§ TASK DIRECTIONS: The reply should repeat all of the data word for word, with no pictures.

^^^^

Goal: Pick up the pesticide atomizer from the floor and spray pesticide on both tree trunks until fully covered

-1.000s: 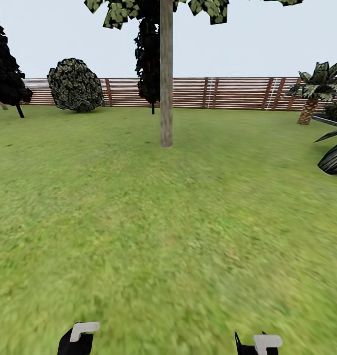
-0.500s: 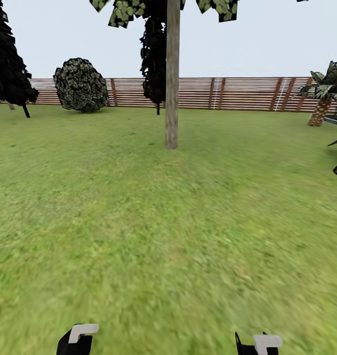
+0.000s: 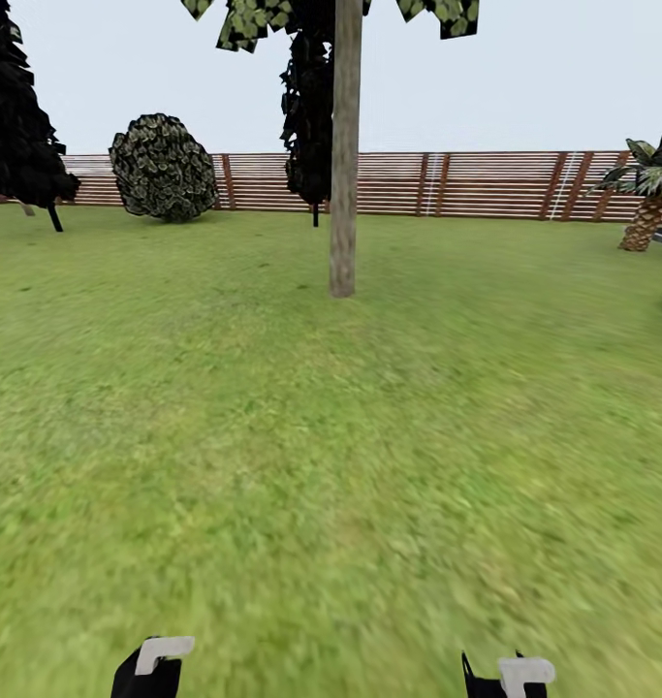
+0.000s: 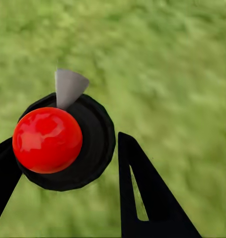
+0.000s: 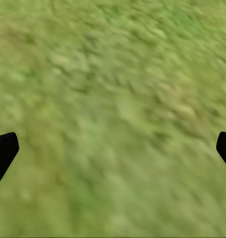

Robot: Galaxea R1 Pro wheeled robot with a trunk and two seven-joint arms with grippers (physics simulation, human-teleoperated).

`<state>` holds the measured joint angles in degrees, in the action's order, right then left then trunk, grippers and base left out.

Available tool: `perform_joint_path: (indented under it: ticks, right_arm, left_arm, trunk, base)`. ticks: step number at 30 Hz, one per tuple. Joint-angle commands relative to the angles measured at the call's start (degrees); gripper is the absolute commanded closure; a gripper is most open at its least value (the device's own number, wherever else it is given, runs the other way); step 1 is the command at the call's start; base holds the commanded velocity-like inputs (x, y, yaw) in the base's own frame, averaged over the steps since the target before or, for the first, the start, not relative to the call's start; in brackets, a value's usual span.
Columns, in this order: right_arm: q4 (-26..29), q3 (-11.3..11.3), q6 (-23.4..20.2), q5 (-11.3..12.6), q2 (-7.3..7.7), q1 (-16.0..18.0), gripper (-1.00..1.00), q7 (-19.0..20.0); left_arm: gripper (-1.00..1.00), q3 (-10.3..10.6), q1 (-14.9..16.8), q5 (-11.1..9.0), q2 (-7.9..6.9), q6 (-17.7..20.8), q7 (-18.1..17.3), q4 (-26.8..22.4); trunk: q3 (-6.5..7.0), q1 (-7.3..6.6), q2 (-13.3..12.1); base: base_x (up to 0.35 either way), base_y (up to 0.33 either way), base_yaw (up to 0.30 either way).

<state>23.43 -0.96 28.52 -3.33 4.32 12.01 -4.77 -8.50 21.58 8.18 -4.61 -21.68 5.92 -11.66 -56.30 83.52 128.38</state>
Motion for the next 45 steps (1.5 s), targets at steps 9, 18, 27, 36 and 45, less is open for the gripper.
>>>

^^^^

§ WRITTEN ANSWER:
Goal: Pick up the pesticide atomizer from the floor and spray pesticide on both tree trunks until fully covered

-1.000s: 
-0.500s: 
+0.000s: 
+0.000s: 
+0.000s: 

Robot: Galaxea R1 Pro wheeled robot with a trunk and two seven-joint arms with grippers (physics simulation, human-teleoperated).

`<state>` holds the measured joint angles in degrees, in the action's order, right then left then trunk, grippers and base left out.

Available tool: `perform_joint_path: (indented under it: ticks, right_arm, left_arm, trunk, base)`. ticks: step number at 30 Hz, one per tuple. Joint-angle commands relative to the angles measured at the call's start (degrees); gripper is the absolute commanded closure; a gripper is most open at its least value (the device's own number, wherever else it is given, runs the other way); step 1 is the command at the call's start; base holds the commanded velocity-like inputs (x, y, yaw) in the base's own frame, averaged over the steps since the target before or, for the first, the start, not relative to the call's start; in brackets, a value's usual span.
Columns, in this order: right_arm: q4 (-26..29), q3 (-11.3..11.3), q6 (-23.4..20.2), q5 (-11.3..12.6), q2 (-7.3..7.7), q1 (-16.0..18.0), gripper (-1.00..1.00), q7 (-19.0..20.0); left_arm: gripper (-1.00..1.00), q3 (-10.3..10.6), q1 (-14.9..16.8), q5 (-11.1..9.0), q2 (-7.9..6.9), q6 (-17.7..20.8), q7 (-18.1..17.3), q4 (-26.8..22.4); trunk: q3 (-6.5..7.0), q1 (-7.3..6.6), q2 (-13.3..12.1); base: base_x (up to 0.35 either way), base_y (up to 0.33 either way), base_yaw (up to 0.30 either way).

<state>23.43 -0.96 28.52 -3.33 4.32 12.01 -4.77 -8.50 21.58 8.18 -4.61 -21.68 5.92 -11.66 -56.30 83.52 128.38</state>
Motion for the next 45 steps (1.5 s), targets at steps 9, 18, 27, 36 and 45, less is open for the gripper.
>>>

The exercise has been carried out completely.